» **What the task requires**
Every record, from the first to the last, is to be printed again exactly.
#####
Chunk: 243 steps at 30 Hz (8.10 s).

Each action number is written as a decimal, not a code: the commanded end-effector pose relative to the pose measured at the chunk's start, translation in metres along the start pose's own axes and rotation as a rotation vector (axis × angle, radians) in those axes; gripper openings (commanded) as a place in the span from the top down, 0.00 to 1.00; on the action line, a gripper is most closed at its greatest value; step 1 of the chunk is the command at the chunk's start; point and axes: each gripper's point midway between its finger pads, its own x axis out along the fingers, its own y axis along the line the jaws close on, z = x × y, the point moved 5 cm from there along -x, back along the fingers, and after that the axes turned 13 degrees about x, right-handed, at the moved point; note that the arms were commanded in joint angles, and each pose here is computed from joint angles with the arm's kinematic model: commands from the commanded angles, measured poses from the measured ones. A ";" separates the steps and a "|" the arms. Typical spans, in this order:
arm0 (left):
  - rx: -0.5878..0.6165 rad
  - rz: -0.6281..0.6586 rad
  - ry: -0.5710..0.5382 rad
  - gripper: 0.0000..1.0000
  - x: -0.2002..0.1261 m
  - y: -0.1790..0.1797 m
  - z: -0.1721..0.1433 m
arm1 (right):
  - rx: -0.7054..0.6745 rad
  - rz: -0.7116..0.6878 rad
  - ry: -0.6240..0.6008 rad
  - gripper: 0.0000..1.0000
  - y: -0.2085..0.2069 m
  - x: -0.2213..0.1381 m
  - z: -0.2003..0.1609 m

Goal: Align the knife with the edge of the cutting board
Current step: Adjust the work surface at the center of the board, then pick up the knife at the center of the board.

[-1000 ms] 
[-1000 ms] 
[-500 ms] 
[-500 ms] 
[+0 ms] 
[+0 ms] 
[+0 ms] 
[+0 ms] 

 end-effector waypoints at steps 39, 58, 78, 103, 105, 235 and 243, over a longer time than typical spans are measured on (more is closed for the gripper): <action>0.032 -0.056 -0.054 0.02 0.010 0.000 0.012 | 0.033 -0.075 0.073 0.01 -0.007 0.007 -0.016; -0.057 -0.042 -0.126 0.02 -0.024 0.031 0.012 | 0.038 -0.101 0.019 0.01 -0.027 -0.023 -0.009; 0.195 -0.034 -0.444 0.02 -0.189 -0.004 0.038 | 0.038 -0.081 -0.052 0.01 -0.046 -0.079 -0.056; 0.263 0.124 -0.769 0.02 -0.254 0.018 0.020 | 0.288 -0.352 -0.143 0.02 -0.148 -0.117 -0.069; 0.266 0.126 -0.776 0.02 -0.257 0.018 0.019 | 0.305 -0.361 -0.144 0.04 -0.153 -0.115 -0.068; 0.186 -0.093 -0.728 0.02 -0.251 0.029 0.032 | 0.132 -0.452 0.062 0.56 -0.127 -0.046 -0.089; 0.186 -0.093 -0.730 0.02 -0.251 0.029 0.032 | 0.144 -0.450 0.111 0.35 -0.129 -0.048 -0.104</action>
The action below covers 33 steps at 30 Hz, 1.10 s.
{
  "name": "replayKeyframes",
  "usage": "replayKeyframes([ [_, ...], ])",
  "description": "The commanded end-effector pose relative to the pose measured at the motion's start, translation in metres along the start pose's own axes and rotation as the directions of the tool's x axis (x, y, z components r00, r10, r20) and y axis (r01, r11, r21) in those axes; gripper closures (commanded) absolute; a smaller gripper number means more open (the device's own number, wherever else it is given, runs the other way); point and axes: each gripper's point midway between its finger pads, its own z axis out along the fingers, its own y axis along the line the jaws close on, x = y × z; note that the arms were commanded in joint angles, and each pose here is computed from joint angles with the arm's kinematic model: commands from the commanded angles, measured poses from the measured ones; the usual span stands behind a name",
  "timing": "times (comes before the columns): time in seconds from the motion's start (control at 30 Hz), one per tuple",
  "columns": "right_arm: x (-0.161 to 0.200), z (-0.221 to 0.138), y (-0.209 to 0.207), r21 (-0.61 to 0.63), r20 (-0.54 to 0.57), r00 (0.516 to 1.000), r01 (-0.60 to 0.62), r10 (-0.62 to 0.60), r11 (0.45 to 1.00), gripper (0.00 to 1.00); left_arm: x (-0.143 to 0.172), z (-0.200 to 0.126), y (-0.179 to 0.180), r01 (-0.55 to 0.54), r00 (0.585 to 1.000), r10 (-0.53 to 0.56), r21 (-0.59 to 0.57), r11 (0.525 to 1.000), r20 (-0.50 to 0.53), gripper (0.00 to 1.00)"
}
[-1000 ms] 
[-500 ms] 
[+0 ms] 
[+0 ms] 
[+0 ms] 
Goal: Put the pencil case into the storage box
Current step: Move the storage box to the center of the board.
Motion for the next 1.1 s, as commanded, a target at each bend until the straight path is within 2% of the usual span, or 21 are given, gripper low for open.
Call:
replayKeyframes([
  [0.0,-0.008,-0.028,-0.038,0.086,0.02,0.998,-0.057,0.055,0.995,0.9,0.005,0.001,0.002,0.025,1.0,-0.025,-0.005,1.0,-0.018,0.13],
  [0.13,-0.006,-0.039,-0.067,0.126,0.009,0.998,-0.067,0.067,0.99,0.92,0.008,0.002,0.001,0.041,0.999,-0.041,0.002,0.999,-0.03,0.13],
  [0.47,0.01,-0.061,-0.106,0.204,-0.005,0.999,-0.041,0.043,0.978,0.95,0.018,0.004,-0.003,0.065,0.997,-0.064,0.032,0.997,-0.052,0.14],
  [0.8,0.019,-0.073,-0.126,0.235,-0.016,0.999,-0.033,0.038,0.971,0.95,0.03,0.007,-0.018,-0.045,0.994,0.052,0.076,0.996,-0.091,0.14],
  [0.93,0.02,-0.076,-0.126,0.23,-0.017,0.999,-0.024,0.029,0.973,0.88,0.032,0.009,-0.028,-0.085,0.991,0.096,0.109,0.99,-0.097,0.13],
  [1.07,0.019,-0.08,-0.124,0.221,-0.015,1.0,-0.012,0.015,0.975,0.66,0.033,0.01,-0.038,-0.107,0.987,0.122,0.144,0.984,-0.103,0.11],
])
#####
» **Expected answer**
Chunk: 243 steps at 30 Hz (8.10 s).

Each action number is written as a decimal, not a code: the commanded end-effector pose relative to the pose measured at the chunk's start, translation in metres along the start pose's own axes and rotation as a rotation vector (axis × angle, radians) in those axes; gripper openings (commanded) as a place in the span from the top down, 0.00 to 1.00; on the action line, a gripper is most closed at its greatest value; step 1 of the chunk is the command at the chunk's start; point and axes: each gripper's point midway between its finger pads, its own x axis out along the fingers, its own y axis along the line the jaws close on, z = x × y, the point moved 5 cm from there along -x, back along the fingers, and after that the axes turned 13 degrees about x, right-handed, at the moved point; note that the arms were commanded in joint angles, and each pose here is computed from joint angles with the arm's kinematic model: commands from the commanded angles, measured poses from the measured ones. A ";" separates the steps and a "|" the arms. Typical spans, in this order:
arm0 (left):
  - rx: -0.5878..0.6165 rad
  - rz: -0.6281..0.6586 rad
  - ry: -0.5710..0.5382 rad
  - gripper: 0.0000..1.0000
  - x: -0.2002..0.1261 m
  - y: -0.1790..0.1797 m
  - z: -0.1721..0.1433 m
arm1 (right):
  - rx: -0.7054..0.6745 rad
  - rz: -0.7116..0.6878 rad
  - ry: -0.6240..0.6008 rad
  - gripper: 0.0000..1.0000
  - y: -0.2085..0.2069 m
  - x: -0.2213..0.1381 m
  - z: -0.2003..0.1609 m

Goal: Align the knife with the edge of the cutting board
Current step: Adjust the work surface at the center of the board, then pick up the knife at the center of the board.

[-1000 ms] 
[-1000 ms] 
[-500 ms] 
[-500 ms] 
[+0 ms] 
[+0 ms] 
[+0 ms] 
[+0 ms] 

 end-effector waypoints at steps 39, 58, 78, 103, 105, 235 and 243, over a longer time than typical spans are measured on (more is closed for the gripper): <action>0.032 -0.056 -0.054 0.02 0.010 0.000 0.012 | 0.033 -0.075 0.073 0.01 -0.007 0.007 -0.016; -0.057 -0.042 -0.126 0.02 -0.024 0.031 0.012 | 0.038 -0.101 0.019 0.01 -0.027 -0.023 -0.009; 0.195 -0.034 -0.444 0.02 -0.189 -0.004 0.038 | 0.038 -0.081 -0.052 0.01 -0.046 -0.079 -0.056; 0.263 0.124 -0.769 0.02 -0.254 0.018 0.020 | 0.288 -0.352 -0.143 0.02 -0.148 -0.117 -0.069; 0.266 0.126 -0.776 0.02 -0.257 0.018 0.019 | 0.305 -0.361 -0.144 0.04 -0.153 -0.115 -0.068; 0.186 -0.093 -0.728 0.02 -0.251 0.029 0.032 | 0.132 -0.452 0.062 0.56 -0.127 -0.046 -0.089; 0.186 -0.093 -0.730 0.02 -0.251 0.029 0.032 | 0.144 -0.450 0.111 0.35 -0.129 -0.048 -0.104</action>
The action below covers 33 steps at 30 Hz, 1.10 s.
{
  "name": "replayKeyframes",
  "usage": "replayKeyframes([ [_, ...], ])",
  "description": "The commanded end-effector pose relative to the pose measured at the motion's start, translation in metres along the start pose's own axes and rotation as the directions of the tool's x axis (x, y, z components r00, r10, r20) and y axis (r01, r11, r21) in those axes; gripper closures (commanded) absolute; a smaller gripper number means more open (the device's own number, wherever else it is given, runs the other way); point and axes: each gripper's point midway between its finger pads, its own z axis out along the fingers, its own y axis along the line the jaws close on, x = y × z; note that the arms were commanded in joint angles, and each pose here is computed from joint angles with the arm's kinematic model: commands from the commanded angles, measured poses from the measured ones; the usual span stands behind a name",
  "timing": "times (comes before the columns): time in seconds from the motion's start (control at 30 Hz), one per tuple",
  "columns": "right_arm: x (-0.161 to 0.200), z (-0.221 to 0.138), y (-0.209 to 0.207), r21 (-0.61 to 0.63), r20 (-0.54 to 0.57), r00 (0.516 to 1.000), r01 (-0.60 to 0.62), r10 (-0.62 to 0.60), r11 (0.45 to 1.00), gripper (0.00 to 1.00); left_arm: x (-0.143 to 0.172), z (-0.200 to 0.126), y (-0.179 to 0.180), r01 (-0.55 to 0.54), r00 (0.585 to 1.000), r10 (-0.53 to 0.56), r21 (-0.59 to 0.57), r11 (0.525 to 1.000), r20 (-0.50 to 0.53), gripper (0.00 to 1.00)"
}
[-1000 ms] 
[-500 ms] 
[+0 ms] 
[+0 ms] 
[+0 ms] 
Goal: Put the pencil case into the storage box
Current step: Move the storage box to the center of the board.
Motion for the next 1.1 s, as commanded, a target at each bend until the straight path is within 2% of the usual span, or 21 are given, gripper low for open.
Call:
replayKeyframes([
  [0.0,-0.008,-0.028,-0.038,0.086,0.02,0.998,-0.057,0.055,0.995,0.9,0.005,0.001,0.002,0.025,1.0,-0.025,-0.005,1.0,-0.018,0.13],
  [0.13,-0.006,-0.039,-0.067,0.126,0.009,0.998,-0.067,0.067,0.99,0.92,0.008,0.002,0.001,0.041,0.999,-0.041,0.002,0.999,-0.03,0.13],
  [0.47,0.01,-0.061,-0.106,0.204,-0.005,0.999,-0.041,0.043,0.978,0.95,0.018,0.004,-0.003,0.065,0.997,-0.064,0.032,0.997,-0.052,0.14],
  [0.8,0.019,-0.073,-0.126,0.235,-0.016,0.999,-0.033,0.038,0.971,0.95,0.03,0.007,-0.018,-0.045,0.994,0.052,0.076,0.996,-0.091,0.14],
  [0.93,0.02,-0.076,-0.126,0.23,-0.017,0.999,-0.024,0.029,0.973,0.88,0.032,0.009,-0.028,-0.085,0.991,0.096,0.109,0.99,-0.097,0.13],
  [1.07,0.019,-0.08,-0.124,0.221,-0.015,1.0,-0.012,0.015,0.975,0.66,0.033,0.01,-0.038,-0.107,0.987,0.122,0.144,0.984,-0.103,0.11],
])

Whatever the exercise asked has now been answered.